▸ **Task to complete**
Whatever the lines below say, output them exactly.

▸ **Data in this exercise**
========================================================================
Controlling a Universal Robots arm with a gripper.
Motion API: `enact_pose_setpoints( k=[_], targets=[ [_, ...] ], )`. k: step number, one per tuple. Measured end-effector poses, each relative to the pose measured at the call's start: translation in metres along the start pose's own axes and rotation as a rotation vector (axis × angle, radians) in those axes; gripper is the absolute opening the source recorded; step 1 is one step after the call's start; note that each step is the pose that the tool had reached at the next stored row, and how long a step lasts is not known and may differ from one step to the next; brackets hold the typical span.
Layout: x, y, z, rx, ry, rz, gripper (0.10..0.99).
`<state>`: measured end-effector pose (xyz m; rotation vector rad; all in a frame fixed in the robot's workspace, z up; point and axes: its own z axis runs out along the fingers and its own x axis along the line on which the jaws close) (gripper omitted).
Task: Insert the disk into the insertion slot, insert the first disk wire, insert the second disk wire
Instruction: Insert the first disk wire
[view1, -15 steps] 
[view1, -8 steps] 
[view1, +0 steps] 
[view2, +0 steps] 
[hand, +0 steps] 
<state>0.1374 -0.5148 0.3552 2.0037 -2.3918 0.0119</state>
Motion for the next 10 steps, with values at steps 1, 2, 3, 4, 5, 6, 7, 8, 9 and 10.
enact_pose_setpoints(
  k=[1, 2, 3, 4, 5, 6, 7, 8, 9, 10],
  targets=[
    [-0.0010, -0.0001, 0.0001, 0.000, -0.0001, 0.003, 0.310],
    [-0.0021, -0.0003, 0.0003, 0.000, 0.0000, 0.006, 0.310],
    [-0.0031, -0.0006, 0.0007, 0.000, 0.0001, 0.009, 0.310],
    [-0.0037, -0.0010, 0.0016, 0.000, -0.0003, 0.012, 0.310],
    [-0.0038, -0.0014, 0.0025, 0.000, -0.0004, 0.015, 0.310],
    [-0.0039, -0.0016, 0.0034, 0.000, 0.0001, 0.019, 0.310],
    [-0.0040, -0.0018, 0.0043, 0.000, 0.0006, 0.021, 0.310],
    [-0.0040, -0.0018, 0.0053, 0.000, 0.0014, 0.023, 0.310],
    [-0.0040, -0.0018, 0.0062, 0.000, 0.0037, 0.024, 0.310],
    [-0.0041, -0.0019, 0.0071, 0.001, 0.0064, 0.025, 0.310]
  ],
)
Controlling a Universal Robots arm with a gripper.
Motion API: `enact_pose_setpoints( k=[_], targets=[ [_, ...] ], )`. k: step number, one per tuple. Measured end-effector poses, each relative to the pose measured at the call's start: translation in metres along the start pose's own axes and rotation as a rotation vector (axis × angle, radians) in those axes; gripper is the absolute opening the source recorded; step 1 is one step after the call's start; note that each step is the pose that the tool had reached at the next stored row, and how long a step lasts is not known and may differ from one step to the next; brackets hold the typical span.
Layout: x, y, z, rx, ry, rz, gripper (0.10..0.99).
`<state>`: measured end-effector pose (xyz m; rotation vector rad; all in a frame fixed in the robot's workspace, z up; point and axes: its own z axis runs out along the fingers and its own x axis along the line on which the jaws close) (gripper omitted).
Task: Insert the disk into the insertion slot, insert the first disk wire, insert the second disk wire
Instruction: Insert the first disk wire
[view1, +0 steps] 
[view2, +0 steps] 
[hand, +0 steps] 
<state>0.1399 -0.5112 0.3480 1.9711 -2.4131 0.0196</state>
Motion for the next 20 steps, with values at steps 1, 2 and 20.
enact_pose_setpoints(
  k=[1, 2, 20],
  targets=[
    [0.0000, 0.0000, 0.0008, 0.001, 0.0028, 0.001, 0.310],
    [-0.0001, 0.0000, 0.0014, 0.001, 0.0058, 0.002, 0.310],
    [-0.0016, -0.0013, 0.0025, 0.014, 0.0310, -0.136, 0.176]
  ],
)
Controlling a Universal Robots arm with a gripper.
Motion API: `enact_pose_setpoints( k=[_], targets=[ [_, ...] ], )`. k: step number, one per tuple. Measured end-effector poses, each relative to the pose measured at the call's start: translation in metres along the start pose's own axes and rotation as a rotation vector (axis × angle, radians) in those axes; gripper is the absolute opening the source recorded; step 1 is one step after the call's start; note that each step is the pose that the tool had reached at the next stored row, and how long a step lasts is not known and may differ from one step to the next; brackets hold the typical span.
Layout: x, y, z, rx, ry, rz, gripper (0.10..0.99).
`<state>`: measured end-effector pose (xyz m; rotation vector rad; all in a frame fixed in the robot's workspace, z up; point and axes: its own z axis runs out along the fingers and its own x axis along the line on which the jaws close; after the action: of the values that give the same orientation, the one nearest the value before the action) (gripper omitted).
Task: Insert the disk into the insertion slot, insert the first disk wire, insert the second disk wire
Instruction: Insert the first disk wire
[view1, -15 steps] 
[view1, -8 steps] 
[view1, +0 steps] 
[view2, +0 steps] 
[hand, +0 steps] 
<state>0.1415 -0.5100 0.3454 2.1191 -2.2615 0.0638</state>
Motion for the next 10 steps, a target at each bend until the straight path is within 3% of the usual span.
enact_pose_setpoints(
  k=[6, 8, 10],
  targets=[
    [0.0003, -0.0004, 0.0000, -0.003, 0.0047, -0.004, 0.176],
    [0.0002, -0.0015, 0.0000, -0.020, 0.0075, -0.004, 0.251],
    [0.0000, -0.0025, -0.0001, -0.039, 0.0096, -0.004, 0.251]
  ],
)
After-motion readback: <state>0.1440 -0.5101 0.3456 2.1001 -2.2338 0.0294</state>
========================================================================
▸ **Answer space**
Controlling a Universal Robots arm with a gripper.
Motion API: `enact_pose_setpoints( k=[_], targets=[ [_, ...] ], )`. k: step number, one per tuple. Measured end-effector poses, each relative to the pose measured at the call's start: translation in metres along the start pose's own axes and rotation as a rotation vector (axis × angle, radians) in those axes; gripper is the absolute opening the source recorded; step 1 is one step after the call's start; note that each step is the pose that the tool had reached at the next stored row, and how long a step lasts is not known and may differ from one step to the next; brackets hold the typical span.
Layout: x, y, z, rx, ry, rz, gripper (0.10..0.99).
`<state>`: measured end-effector pose (xyz m; rotation vector rad; all in a frame fixed in the robot's workspace, z up; point and axes: its own z axis runs out along the fingers and its own x axis along the line on which the jaws close) (gripper omitted).
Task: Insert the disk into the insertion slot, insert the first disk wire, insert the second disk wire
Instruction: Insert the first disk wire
[view1, -15 steps] 
[view1, -8 steps] 
[view1, +0 steps] 
[view2, +0 steps] 
[hand, +0 steps] 
<state>0.1374 -0.5148 0.3552 2.0037 -2.3918 0.0119</state>
Motion for the next 10 steps, with values at steps 1, 2, 3, 4, 5, 6, 7, 8, 9 and 10.
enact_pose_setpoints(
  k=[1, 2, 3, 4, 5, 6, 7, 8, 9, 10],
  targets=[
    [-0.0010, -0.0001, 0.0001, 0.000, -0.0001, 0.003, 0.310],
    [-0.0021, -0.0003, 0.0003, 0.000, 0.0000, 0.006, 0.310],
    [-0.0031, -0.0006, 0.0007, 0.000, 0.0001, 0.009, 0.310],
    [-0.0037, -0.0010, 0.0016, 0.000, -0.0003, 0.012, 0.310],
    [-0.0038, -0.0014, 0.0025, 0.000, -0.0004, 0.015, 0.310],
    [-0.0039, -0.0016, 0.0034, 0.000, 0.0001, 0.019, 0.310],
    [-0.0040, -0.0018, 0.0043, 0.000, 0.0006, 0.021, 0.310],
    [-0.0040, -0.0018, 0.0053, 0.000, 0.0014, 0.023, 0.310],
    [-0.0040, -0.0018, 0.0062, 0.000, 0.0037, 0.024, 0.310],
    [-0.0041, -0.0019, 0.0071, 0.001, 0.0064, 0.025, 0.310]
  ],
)
Controlling a Universal Robots arm with a gripper.
Motion API: `enact_pose_setpoints( k=[_], targets=[ [_, ...] ], )`. k: step number, one per tuple. Measured end-effector poses, each relative to the pose measured at the call's start: translation in metres along the start pose's own axes and rotation as a rotation vector (axis × angle, radians) in those axes; gripper is the absolute opening the source recorded; step 1 is one step after the call's start; note that each step is the pose that the tool had reached at the next stored row, and how long a step lasts is not known and may differ from one step to the next; brackets hold the typical span.
Layout: x, y, z, rx, ry, rz, gripper (0.10..0.99).
`<state>`: measured end-effector pose (xyz m; rotation vector rad; all in a frame fixed in the robot's workspace, z up; point and axes: its own z axis runs out along the fingers and its own x axis along the line on which the jaws close) (gripper omitted).
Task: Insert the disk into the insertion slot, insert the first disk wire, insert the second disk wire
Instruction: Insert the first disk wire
[view1, +0 steps] 
[view2, +0 steps] 
[hand, +0 steps] 
<state>0.1399 -0.5112 0.3480 1.9711 -2.4131 0.0196</state>
Motion for the next 20 steps, with values at steps 1, 2 and 20.
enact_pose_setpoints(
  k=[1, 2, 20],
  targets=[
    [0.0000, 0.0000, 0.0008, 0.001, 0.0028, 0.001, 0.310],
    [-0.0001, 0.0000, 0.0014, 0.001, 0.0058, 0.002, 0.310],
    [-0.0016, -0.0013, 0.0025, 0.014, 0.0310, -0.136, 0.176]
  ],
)
Controlling a Universal Robots arm with a gripper.
Motion API: `enact_pose_setpoints( k=[_], targets=[ [_, ...] ], )`. k: step number, one per tuple. Measured end-effector poses, each relative to the pose measured at the call's start: translation in metres along the start pose's own axes and rotation as a rotation vector (axis × angle, radians) in those axes; gripper is the absolute opening the source recorded; step 1 is one step after the call's start; note that each step is the pose that the tool had reached at the next stored row, and how long a step lasts is not known and may differ from one step to the next; brackets hold the typical span.
Layout: x, y, z, rx, ry, rz, gripper (0.10..0.99).
`<state>`: measured end-effector pose (xyz m; rotation vector rad; all in a frame fixed in the robot's workspace, z up; point and axes: its own z axis runs out along the fingers and its own x axis along the line on which the jaws close; after the action: of the values that give the same orientation, the one nearest the value before the action) (gripper omitted).
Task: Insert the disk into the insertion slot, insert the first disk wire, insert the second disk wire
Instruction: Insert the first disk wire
[view1, -15 steps] 
[view1, -8 steps] 
[view1, +0 steps] 
[view2, +0 steps] 
[hand, +0 steps] 
<state>0.1415 -0.5100 0.3454 2.1191 -2.2615 0.0638</state>
Motion for the next 10 steps, a target at each bend until the straight path is within 3% of the usual span.
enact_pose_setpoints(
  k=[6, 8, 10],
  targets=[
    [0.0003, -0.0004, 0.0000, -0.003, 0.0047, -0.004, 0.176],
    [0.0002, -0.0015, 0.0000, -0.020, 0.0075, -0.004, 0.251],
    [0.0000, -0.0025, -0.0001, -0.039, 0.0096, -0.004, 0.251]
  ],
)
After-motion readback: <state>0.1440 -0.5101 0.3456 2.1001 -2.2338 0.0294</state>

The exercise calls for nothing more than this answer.